Exercise aim:
Reproduce exactly, from the data that follows, the line with "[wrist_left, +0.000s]", the line with "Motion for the", and every line that lies between them.

═══ Dataset excerpt

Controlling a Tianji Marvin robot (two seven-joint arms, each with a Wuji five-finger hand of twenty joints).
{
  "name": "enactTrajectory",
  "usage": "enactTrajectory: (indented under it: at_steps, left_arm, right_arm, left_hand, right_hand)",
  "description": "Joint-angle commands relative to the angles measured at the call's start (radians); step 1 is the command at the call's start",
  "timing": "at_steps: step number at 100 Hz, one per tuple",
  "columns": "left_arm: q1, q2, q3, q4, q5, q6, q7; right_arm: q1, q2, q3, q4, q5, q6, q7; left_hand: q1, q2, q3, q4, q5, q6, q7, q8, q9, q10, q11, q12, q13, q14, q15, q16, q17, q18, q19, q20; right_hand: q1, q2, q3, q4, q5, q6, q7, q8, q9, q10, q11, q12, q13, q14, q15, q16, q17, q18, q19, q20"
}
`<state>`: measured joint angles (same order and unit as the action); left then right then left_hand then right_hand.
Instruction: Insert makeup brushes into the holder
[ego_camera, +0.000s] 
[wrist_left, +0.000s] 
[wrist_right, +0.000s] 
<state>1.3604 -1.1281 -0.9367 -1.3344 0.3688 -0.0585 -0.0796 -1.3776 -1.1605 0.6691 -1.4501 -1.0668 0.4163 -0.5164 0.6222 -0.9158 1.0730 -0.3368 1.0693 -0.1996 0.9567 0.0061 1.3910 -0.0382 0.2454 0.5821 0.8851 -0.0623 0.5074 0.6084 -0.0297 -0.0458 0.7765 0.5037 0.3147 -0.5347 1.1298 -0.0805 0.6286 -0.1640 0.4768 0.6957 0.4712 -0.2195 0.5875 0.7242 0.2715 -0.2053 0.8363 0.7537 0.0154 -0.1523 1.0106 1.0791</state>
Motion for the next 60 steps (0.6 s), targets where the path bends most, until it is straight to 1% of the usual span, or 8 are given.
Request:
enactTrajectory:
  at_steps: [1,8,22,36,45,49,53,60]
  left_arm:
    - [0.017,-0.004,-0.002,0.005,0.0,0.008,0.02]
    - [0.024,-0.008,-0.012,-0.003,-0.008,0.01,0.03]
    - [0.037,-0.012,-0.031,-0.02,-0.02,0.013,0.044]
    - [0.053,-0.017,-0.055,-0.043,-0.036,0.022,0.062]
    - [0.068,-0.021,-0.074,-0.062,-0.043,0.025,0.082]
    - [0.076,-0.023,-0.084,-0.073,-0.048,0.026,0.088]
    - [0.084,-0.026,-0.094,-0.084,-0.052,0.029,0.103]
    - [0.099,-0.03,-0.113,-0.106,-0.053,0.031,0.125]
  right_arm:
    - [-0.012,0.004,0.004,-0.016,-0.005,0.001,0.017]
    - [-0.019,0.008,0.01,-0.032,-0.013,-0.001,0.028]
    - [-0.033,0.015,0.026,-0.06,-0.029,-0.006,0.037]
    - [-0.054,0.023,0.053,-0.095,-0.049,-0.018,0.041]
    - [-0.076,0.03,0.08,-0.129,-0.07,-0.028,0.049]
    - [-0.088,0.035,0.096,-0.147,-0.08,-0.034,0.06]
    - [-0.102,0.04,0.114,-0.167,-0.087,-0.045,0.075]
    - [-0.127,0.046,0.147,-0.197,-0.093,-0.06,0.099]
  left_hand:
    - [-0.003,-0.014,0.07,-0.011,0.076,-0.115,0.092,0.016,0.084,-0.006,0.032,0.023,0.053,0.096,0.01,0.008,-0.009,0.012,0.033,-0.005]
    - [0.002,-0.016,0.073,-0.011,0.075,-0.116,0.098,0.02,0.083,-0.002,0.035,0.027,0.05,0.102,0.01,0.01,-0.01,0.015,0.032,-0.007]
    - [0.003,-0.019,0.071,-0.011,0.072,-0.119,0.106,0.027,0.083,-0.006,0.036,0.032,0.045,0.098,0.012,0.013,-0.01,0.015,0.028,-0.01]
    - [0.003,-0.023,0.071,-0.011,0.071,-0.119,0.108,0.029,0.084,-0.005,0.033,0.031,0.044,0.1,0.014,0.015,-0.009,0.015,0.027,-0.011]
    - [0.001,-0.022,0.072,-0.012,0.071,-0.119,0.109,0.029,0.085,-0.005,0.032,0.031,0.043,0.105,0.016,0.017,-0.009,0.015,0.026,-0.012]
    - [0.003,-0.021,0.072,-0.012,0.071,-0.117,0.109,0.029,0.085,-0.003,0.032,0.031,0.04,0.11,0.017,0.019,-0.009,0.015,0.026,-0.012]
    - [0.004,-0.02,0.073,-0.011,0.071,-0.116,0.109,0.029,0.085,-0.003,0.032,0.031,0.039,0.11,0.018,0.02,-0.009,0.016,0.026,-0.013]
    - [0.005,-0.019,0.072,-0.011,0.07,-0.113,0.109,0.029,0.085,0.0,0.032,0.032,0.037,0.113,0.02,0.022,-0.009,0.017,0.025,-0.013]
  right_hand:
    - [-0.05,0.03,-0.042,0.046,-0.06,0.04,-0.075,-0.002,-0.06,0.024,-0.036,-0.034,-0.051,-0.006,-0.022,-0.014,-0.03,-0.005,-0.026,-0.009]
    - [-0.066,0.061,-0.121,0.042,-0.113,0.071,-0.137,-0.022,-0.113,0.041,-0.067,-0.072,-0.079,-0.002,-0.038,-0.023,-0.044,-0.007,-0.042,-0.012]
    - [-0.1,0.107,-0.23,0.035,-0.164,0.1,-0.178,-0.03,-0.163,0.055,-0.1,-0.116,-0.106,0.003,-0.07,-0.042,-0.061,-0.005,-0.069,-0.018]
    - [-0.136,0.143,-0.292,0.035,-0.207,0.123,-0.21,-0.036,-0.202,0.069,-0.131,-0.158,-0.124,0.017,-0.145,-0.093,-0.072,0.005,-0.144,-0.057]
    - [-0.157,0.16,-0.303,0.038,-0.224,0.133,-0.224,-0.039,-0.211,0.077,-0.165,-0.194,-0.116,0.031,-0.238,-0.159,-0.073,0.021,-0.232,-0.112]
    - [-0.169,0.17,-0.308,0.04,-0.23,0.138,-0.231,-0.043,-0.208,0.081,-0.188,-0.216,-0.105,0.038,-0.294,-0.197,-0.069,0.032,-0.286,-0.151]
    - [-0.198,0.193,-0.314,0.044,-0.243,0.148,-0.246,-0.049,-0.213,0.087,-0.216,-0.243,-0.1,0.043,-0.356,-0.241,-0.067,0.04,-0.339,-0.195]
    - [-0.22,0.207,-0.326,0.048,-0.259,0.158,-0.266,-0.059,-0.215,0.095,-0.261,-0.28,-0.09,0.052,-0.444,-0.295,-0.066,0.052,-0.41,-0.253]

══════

Exercise response:
[wrist_left, +0.000s] 
[wrist_right, +0.000s] 
<state>1.3604 -1.1281 -0.9367 -1.3344 0.3688 -0.0585 -0.0796 -1.3776 -1.1605 0.6691 -1.4501 -1.0668 0.4163 -0.5164 0.6222 -0.9158 1.0730 -0.3368 1.0693 -0.1996 0.9567 0.0061 1.3910 -0.0382 0.2454 0.5821 0.8851 -0.0623 0.5074 0.6084 -0.0297 -0.0458 0.7765 0.5037 0.3147 -0.5347 1.1298 -0.0805 0.6286 -0.1640 0.4768 0.6957 0.4712 -0.2195 0.5875 0.7242 0.2715 -0.2053 0.8363 0.7537 0.0154 -0.1523 1.0106 1.0791</state>
Motion for the next 60 steps (0.6 s), targets where the path bends most, until it is straight to 1% of the usual span, or 8 are given.

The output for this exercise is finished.